Task details: Filter the listing below down to the lines with the word "green" and copy those.

Data in this exercise:
· · ·

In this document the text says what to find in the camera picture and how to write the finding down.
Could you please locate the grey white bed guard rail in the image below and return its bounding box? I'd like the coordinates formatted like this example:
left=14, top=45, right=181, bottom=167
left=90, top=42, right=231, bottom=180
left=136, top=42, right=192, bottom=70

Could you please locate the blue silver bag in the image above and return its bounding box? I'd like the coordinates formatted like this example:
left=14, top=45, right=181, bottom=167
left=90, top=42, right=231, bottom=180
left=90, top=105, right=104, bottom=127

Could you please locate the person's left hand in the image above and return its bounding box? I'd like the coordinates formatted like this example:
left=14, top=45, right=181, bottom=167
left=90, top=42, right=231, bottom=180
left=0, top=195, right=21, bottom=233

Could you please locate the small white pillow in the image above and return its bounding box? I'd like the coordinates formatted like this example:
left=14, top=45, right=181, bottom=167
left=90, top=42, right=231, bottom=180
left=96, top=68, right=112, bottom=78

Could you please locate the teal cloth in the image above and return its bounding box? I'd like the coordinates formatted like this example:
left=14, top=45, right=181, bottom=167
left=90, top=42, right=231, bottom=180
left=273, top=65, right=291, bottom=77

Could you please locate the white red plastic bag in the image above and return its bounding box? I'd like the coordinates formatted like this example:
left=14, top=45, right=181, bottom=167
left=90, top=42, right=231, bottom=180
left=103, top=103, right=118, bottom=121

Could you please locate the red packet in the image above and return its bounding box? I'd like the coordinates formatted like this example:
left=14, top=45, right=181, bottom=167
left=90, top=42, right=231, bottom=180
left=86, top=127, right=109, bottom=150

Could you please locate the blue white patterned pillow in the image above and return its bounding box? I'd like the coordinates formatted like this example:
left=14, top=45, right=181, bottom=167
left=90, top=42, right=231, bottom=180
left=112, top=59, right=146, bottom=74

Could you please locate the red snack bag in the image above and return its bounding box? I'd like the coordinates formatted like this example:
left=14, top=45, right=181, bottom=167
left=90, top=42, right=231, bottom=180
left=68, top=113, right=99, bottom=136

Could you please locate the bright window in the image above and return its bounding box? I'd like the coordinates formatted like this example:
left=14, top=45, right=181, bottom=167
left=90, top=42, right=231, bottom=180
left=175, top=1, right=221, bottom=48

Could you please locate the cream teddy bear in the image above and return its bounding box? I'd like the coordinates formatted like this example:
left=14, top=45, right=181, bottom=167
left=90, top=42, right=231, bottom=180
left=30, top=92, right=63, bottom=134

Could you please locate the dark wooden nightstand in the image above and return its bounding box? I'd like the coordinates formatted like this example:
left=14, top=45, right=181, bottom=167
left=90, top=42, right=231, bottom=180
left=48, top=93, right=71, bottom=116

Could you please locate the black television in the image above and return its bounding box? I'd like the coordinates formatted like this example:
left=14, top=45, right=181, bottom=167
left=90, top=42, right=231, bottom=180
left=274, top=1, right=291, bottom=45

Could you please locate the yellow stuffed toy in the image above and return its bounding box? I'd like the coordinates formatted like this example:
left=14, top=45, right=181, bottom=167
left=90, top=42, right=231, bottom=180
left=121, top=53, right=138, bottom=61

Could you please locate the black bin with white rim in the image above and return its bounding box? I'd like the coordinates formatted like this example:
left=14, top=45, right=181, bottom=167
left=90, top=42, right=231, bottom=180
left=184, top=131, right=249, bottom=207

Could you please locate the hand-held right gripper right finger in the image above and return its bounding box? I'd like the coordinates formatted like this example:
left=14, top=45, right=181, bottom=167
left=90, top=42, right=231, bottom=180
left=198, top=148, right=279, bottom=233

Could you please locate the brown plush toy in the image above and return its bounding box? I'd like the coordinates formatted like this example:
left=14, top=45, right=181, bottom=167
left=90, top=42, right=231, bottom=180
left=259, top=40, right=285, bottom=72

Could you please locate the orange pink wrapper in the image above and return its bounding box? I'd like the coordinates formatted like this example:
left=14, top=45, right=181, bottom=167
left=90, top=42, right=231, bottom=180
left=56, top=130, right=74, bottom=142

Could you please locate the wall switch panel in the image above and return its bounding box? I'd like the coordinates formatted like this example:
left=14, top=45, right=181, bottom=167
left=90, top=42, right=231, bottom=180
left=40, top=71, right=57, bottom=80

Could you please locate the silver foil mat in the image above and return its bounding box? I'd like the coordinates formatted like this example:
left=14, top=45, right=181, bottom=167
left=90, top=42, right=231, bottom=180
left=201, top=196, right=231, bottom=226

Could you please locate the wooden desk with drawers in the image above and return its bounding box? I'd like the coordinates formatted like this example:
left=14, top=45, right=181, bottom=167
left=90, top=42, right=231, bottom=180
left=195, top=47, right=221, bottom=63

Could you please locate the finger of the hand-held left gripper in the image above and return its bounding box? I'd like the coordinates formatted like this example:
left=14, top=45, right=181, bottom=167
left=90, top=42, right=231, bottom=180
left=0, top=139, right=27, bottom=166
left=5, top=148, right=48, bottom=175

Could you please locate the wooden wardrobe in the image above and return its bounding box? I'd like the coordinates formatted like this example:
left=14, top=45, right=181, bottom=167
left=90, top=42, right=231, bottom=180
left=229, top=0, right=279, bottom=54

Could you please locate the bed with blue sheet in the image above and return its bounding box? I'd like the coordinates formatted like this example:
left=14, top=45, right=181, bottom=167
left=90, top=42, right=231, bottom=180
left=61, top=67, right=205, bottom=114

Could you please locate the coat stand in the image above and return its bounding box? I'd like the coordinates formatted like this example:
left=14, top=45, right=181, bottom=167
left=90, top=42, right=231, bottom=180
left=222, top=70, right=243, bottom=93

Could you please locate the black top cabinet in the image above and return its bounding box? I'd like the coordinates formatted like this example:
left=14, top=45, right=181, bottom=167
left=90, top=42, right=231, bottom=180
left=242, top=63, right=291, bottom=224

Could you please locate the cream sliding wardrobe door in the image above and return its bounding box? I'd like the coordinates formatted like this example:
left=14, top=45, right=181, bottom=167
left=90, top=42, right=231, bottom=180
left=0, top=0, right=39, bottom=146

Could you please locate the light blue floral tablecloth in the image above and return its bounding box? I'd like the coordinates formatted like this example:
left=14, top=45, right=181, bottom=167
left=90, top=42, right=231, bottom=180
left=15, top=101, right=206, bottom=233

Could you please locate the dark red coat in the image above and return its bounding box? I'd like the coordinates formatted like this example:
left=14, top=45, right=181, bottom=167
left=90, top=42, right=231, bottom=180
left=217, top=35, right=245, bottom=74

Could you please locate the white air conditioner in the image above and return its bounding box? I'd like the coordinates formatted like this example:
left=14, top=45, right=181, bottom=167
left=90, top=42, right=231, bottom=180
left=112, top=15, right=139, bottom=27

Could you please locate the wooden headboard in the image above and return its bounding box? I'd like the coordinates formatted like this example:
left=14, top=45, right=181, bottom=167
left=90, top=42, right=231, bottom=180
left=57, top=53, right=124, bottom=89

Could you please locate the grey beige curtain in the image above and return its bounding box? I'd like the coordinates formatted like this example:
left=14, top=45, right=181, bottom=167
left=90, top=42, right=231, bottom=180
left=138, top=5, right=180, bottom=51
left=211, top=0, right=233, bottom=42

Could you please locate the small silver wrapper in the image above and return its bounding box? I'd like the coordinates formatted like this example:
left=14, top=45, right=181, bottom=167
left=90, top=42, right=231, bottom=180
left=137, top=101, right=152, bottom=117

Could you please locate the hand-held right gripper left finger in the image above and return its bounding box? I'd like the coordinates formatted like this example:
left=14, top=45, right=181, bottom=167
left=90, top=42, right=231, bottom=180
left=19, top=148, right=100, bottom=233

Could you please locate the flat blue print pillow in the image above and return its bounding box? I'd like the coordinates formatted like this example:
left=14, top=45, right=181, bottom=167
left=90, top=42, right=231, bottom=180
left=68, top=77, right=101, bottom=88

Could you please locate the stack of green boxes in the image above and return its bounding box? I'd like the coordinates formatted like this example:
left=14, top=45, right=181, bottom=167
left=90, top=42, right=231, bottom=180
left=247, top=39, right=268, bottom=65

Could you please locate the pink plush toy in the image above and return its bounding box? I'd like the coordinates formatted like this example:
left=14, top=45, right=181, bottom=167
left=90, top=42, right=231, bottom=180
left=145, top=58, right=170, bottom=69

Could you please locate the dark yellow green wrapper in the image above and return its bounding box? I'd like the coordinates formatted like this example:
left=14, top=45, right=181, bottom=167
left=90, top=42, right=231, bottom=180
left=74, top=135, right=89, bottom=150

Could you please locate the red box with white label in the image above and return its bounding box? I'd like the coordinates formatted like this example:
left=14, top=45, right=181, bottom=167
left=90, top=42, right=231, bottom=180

· · ·

Answer:
Could you please locate the stack of green boxes in the image above and return its bounding box? I'd like the coordinates formatted like this example:
Could you please locate the dark yellow green wrapper in the image above and return its bounding box? I'd like the coordinates formatted like this example:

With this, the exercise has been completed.